12月1日から藤沢市で実証実験を行うEVバイクを開発した(株)E・ミニモ代表取締役の 西尾 達二さん 辻堂在住 55歳
「熱意と意地」を力に変えて
○…環境負荷が少ない半面、パワーや持続力に課題の残るEV(電動)バイク。その業務レベルでの実用化を目指し、市や鉄道会社などに製品を無償貸与して実証実験を行っている。「実際の現場で、ガソリン車と比べてそん色のない性能を実現したい」と話し、来年中の量産や一般販売を見込む。目指すは、郵便事業やデリバリー業務への導入の国内第1号だ。
○…「国内の埋もれた技術を集めて、優れた電動バイクをつくろう」。そう思い立ち、電池やモーター関係の中小企業などを回って開発企画を立ち上げた。描いたプランは2010年に「湘南ビジネスコンテスト」で大賞を受賞するなど、各所で高い評価を受けている。「当初は資本金も無く、周囲に『どうせ無理だろう』と言われたこともあった。しかし熱意と努力と行動力があれば、やってできないことはない」と笑い飛ばす。
○…熱意の底にあるのは、ひとつの意地。バイクの修理会社を営んでいたころ、大手企業と下請けとの温度差や、製品化されることなく埋もれていく中小企業の高度な独自技術を目の当たりにしてきた。「技術は、製品となって初めて陽が当たるもの。ならば中小の力を結集して、意地でも大手にできない凄いものをつくってやろうと思った」と口調を強める。

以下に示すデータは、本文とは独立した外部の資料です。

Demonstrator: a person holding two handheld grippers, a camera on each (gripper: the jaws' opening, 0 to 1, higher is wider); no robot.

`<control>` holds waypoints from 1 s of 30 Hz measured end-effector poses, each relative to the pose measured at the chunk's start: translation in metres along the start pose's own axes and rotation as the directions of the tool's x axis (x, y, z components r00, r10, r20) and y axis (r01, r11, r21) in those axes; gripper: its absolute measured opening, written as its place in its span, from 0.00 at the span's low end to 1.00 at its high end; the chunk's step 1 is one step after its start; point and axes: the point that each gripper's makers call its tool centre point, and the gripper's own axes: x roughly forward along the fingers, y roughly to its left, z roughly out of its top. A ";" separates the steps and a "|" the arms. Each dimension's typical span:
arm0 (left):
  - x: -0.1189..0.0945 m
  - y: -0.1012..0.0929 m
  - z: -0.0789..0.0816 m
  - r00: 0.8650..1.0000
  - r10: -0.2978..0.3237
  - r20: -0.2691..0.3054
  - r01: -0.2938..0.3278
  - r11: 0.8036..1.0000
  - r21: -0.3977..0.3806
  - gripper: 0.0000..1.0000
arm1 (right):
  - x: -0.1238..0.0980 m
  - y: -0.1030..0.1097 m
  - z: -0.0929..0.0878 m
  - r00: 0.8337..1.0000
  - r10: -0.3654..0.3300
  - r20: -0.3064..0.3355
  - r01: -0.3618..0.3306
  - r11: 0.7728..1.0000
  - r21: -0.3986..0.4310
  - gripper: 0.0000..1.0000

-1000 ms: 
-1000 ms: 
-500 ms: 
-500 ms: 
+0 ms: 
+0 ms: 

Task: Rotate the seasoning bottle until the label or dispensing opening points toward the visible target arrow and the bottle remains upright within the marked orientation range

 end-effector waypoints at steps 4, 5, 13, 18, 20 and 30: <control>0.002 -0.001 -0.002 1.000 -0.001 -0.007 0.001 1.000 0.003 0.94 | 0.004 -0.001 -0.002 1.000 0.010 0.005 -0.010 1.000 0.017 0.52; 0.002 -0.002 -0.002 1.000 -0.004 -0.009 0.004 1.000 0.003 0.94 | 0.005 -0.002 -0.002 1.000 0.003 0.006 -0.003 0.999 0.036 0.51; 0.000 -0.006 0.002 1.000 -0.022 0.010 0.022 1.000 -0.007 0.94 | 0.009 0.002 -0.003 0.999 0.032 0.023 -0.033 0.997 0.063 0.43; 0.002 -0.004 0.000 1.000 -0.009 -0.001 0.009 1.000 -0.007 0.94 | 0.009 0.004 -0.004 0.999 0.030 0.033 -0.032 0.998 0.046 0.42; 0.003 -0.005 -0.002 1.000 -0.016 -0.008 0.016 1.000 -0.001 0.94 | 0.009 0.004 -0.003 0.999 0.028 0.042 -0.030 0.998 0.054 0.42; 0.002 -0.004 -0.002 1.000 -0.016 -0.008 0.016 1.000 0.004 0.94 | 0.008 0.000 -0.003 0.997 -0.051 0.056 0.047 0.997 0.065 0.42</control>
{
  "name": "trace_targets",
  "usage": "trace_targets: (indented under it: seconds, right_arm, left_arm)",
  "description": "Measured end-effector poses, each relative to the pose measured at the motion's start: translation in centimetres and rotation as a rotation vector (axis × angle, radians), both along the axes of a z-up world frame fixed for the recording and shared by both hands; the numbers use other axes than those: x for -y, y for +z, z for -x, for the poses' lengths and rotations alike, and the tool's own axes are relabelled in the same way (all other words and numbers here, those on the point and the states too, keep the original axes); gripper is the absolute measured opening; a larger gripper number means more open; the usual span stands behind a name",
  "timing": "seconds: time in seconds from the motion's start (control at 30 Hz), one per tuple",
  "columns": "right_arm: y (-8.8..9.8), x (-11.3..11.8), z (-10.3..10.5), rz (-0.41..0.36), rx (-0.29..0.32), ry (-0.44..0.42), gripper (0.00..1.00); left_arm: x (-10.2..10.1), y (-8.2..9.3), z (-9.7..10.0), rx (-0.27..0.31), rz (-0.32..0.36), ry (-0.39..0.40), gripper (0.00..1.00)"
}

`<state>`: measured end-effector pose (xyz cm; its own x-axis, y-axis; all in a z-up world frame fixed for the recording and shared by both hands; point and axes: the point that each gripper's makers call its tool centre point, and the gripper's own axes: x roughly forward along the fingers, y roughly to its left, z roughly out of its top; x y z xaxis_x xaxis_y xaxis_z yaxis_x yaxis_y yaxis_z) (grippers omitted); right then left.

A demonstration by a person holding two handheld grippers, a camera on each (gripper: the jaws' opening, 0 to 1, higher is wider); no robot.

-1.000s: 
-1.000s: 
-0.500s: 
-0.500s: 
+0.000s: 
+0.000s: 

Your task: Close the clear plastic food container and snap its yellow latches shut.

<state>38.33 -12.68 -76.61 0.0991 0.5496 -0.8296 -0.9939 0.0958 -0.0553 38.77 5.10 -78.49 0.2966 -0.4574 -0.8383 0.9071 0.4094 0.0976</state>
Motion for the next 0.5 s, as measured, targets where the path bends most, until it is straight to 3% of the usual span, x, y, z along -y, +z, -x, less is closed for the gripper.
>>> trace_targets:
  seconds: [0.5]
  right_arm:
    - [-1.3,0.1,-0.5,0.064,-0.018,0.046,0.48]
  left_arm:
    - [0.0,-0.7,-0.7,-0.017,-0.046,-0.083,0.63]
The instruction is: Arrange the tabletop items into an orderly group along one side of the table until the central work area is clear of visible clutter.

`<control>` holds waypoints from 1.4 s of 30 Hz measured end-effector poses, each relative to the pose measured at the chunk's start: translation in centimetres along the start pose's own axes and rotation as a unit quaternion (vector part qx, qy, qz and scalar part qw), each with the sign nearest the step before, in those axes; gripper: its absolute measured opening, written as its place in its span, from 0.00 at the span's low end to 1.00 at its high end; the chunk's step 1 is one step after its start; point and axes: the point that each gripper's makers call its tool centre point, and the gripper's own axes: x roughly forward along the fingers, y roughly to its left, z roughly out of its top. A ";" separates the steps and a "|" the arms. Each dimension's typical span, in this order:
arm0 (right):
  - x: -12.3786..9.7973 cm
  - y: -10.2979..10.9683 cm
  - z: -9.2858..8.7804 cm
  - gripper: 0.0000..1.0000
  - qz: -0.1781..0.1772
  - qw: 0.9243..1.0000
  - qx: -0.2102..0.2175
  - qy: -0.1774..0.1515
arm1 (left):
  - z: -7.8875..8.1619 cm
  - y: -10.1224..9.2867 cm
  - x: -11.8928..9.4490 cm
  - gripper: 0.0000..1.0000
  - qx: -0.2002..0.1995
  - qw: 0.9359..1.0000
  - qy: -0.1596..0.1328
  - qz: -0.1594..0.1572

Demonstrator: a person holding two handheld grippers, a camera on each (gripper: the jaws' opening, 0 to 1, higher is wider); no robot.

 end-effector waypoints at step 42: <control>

○…辻堂生まれで、八松小から明治中へ。デザインの専門学校を経て、当初はデザイナーとして就職した。日々の仕事を通して、製品全体をプロデュースする面白味を知り、縁のあったバイク業界へ。「EVバイクは、環境負荷が低く公共性が高い。特に自然と都市のバランスの良い藤沢には、ふさわしい乗り物だと思う」と地元愛ものぞかせる。ゆっくりと過ごせる日の少ない多忙な日々だが、「事業は自分がやりたくてやっているのだから当然。年齢を重ね、最近は自分の仕事を世のために生かしたいと思うようにもなってきたかな」と柔らかな表情で結んだ。